Se fueron a preparar el traslado de las posesiones que habían podido salvar de las ruinas de su casa, y esa misma noche yo hice un fardo de viaje ligero y compacto. Muy temprano, a la mañana siguiente, fui al cuarto de la niña, desperté a Cocoton y le dije a la somnolienta niñita:

«Tu Tene me pidió que te dijera adiós por los dos, Migajita, porque… porque ella no puede dejar a nuestra caravana de cargadores o ellos se escaparían corriendo como unos ratoncitos. Pero éste es un beso de despedida de parte de ella. ¿No te supo exactamente como a un beso de ella? —Para mi sorpresa, así fue por lo menos para mí—. Ahora, Cocoton, con tus dedos toma el beso de tu Tene de tus labios y guárdalo en tu mano, así, para que tu Tata pueda besarte también. Ahora pon el mío con el suyo y guarda ambos apretadamente en tu mano, mientras te vuelves a dormir. Cuando te levantes, pon los besos en algún lugar seguro y guárdalos para que nos los vuelvas a dar cuando regresemos».

«Regresemos», dijo ella adormilada y sonrió y su sonrisa era la de Zyanya y cerró sus ojos, los ojos de Zyanya.

Abajo, Turquesa lloriqueaba y Estrella Cantadora se sonó varias veces las narices mientras nos despedíamos, y entonces les encargué que atendieran bien la casa, y les recordé que hasta mi regreso debían obedecer a Cózcatl y a Quequelmiqui, como su amo y ama. Me detuve sólo una vez antes de salir de la ciudad, en la Casa de los Pochteca, y dejé un mensaje para que lo llevara la próxima caravana de mercaderes que fuera en dirección de Tecuantépec. El papel doblado era para avisar a Beu Ribé, con las palabras-pintadas menos dolorosas que pude componer, la muerte de su hermana y la forma en que murió. No se me ocurrió pensar que el flujo normal del comercio mexica había sido considerablemente roto, y que mi mensaje tardaría en poder ser entregado.

La franja de
chinampa
que circundaba Tenochtitlan había quedado bajo el agua durante cuatro días, en la estación en que las semillas de maíz, frijol y otras verduras estaban justamente germinando. Aparte de inundar esas plantas, el agua también había invadido los almacenes de semillas, que se conservaban para emergencias, y había arruinado todos los alimentos secos abodegados en ellos. Así es que, durante muchos meses, los
pochteca
mexica y sus cargadores estuvieron solamente ocupados en proveer a la devastada ciudad. Eso los mantuvo viajando constantemente, pero sin separarse mucho de los caminos principales y fue por eso que Luna que Espera no recibió el aviso de la muerte de Zyanya hasta un año más tarde.

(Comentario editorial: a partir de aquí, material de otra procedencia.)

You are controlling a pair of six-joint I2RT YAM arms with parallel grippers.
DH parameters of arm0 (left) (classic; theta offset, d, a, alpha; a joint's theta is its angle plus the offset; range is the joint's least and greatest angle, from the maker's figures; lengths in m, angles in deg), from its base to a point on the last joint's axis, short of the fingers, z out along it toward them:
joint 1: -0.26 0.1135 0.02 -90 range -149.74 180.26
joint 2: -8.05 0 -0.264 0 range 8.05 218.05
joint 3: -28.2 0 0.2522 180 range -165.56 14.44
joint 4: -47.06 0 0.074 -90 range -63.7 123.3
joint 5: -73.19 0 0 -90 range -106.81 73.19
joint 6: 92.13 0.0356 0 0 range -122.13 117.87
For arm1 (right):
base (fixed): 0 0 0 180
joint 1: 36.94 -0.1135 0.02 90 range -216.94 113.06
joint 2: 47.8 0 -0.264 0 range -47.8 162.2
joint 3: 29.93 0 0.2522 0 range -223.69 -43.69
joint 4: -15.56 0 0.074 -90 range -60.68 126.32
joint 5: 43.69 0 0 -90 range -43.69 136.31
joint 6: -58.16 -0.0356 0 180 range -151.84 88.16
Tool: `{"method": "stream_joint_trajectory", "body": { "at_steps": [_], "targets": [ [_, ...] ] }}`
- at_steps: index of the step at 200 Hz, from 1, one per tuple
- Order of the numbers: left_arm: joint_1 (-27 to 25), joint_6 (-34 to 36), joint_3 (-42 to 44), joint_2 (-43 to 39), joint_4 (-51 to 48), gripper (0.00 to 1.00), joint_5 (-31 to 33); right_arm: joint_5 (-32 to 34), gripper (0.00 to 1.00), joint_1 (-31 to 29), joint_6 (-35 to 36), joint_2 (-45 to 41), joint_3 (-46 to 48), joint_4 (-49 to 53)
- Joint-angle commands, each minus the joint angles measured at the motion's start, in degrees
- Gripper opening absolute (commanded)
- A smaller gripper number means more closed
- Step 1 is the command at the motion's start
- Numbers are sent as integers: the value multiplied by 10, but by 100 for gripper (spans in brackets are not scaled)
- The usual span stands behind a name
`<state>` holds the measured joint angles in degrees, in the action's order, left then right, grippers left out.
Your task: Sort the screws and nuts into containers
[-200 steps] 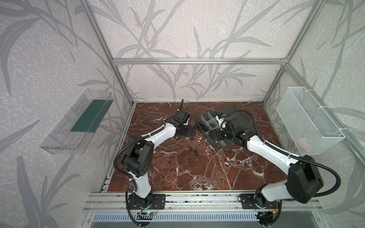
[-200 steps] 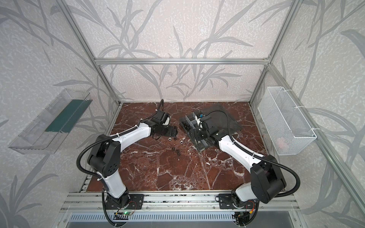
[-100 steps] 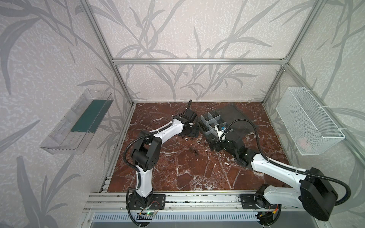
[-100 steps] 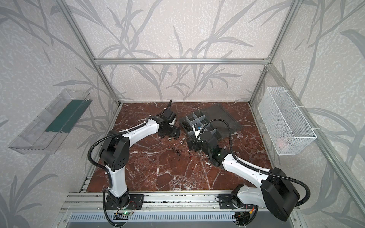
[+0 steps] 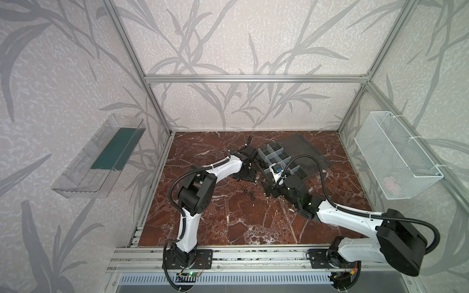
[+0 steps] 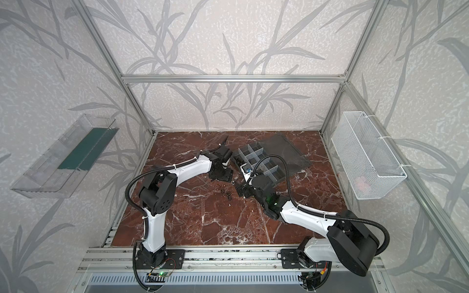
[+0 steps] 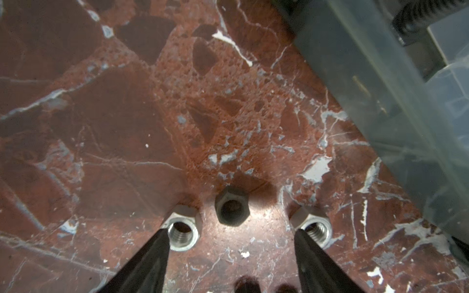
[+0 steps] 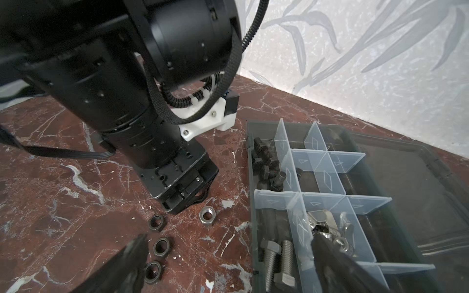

Yo también estuve viajando constantemente durante ese tiempo, vagando como una flor de brisa, dejándome llevar hacia donde el viento soplara, o a cualquier parte en donde algún paisaje maravilloso me atrajese, o siguiendo cualquier camino que encontrara y que fuera lo suficientemente tentador, como si por siempre me estuviera diciendo: «Sígueme. Exactamente en el siguiente recodo está la tierra del olvido, en donde los corazones pueden descansar». Por supuesto que ese lugar no existía. Un hombre puede caminar hasta el final de todos los caminos existentes y hasta el final de sus días, pero no puede deshacerse de su pasado, ni alejarse de él, ni dejar de echar una mirada atrás.